Cookie Consent in 2026: What's Changed and What You Need to Do

The ICO and CNIL have both issued new guidance on cookie consent banners. Here is what it means for your website and how to stay compliant.

The state of cookie consent in 2026

Cookie consent has become one of the most litigated areas of EU and UK privacy law. The French data protection authority (CNIL) has fined Google, Facebook, and numerous publishers hundreds of millions of euros for non-compliant consent banners. The ICO has issued formal reprimands to UK organisations and signalled enforcement is increasing.

What the new guidance says

The key principle remains unchanged: non-essential cookies require freely given, specific, informed, and unambiguous opt-in consent. What has changed is the enforcement emphasis on dark patterns — consent banners that make "accept all" easy and "reject all" hard.

The ICO's 2025 updated guidance specifically calls out: pre-ticked boxes, consent bundled with terms of service, no obvious "reject" option, and using confusing language like "I agree to personalised experiences" instead of plain "Accept cookies."
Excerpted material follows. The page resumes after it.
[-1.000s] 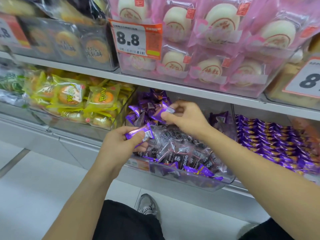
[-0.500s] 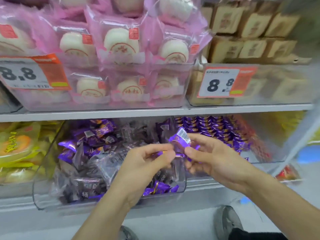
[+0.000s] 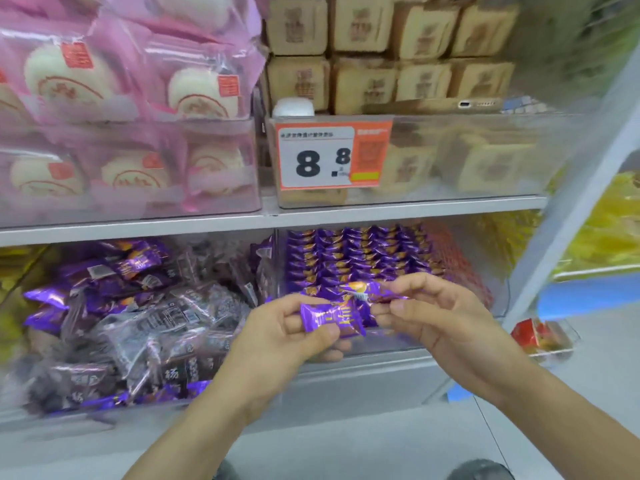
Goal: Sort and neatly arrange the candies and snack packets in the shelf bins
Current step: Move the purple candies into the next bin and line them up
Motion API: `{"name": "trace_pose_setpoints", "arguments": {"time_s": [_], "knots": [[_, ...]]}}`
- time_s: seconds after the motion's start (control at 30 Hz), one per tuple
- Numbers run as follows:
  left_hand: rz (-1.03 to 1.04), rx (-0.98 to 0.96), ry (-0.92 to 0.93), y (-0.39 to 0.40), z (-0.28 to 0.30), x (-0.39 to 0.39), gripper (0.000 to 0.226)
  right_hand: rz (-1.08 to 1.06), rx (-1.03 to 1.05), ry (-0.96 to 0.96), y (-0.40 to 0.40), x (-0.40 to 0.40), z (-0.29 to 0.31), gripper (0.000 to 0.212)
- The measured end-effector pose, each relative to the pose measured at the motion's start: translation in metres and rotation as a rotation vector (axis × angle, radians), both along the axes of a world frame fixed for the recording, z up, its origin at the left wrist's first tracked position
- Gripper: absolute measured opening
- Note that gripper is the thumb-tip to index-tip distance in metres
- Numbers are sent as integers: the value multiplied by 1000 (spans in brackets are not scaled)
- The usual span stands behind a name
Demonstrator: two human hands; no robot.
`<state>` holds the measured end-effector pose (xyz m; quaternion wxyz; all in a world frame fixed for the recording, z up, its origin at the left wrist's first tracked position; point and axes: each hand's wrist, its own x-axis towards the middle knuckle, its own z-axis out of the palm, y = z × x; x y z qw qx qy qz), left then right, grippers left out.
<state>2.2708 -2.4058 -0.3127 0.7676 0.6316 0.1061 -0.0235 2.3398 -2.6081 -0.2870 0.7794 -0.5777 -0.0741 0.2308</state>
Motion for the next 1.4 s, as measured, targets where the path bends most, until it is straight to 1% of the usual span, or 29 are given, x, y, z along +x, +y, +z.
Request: {"name": "trace_pose_setpoints", "arguments": {"time_s": [0.07,0.17,0.2,0.3,0.33,0.37,0.43,0.5,0.57,0.67,0.7,0.73,0.8,0.87,0.93,0.97,1.03,1.1,1.17,1.23,1.27,1.3,1.33,1.4], "knots": [[-20,-49,14,-12,1,6,32,-36,3,-79,-11,2,-3,27],[-71,-101,40,-24,5,21,39,-195,-145,-221,-25,5,-11,12],[-86,-91,50,-26,6,27,40,-212,-165,-223,-27,7,-14,13],[-136,-10,44,-29,2,45,33,-219,-159,-195,-30,12,-22,41],[-145,11,36,-29,1,48,30,-234,-169,-194,-29,14,-22,47],[-150,22,28,-29,-1,51,27,-244,-182,-196,-27,15,-23,48],[-153,16,21,-29,-5,55,23,-245,-200,-193,-26,19,-25,43],[-146,-28,33,-31,-8,56,22,-235,-205,-176,-29,21,-28,37],[-121,-102,77,-32,-11,57,23,-238,-171,-118,-35,24,-30,34],[-110,-190,160,-36,-12,57,24,-244,-59,19,-46,29,-31,38],[-103,-220,177,-38,-12,58,24,-254,-32,69,-51,31,-31,35],[-87,-252,192,-39,-12,59,23,-261,-20,109,-54,32,-31,33],[-59,-298,218,-43,-11,61,23,-247,-34,147,-57,31,-27,35],[-53,-306,216,-47,-13,62,25,-228,-45,152,-57,31,-26,42],[-65,-222,183,-49,-15,62,25,-233,-31,143,-56,30,-23,50],[-68,-154,159,-50,-17,62,26,-239,-27,132,-56,31,-22,51],[-77,-33,112,-50,-20,63,27,-214,-40,87,-58,33,-20,44],[-102,20,88,-51,-21,63,26,-127,-95,20,-61,35,-18,31],[-151,39,94,-52,-21,61,28,-26,-226,-91,-62,33,-20,27],[-218,61,110,-52,-21,58,36,31,-445,-266,-58,27,-27,32],[-246,73,117,-53,-21,56,42,31,-525,-343,-56,23,-30,36],[-261,82,131,-52,-21,55,49,5,-552,-392,-52,21,-34,41],[-263,85,148,-52,-21,54,54,-40,-529,-405,-50,19,-36,46],[-251,61,167,-52,-22,55,50,-129,-397,-320,-48,19,-39,61]]}}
What counts as a non-essential cookie?

Essential cookies (authentication, session management, security) do not require consent. Non-essential cookies do. This includes: Google Analytics (yes, even GA4), advertising pixels, social media embeds, A/B testing tools, and heatmap tools like Hotjar.

The compliant consent banner in 2026

A compliant banner must: appear before non-essential cookies are set, offer "Accept" and "Reject" options equally prominently, allow granular control by cookie category, be easy to withdraw consent later, and not use dark patterns (pre-selected toggles, confusing wording, etc.).

What you need to do

First, audit which cookies your website sets and classify them. Tools like Cookiebot's scanner can help. Second, implement a compliant consent management platform (CMP) — Cookiebot, Axeptio, and Usercentrics are popular options. Third, update your cookie policy to list every cookie accurately. Fourth, test your implementation: try rejecting all cookies and verify that GA and other tools do not load.

The cost of getting it wrong

Individual fines from the ICO for cookie consent violations have ranged from formal reprimands (free) to significant monetary penalties for larger organisations. For small businesses, the primary risk is reputational and the cost of remediation. Start with a compliant CMP — it costs far less than a fine.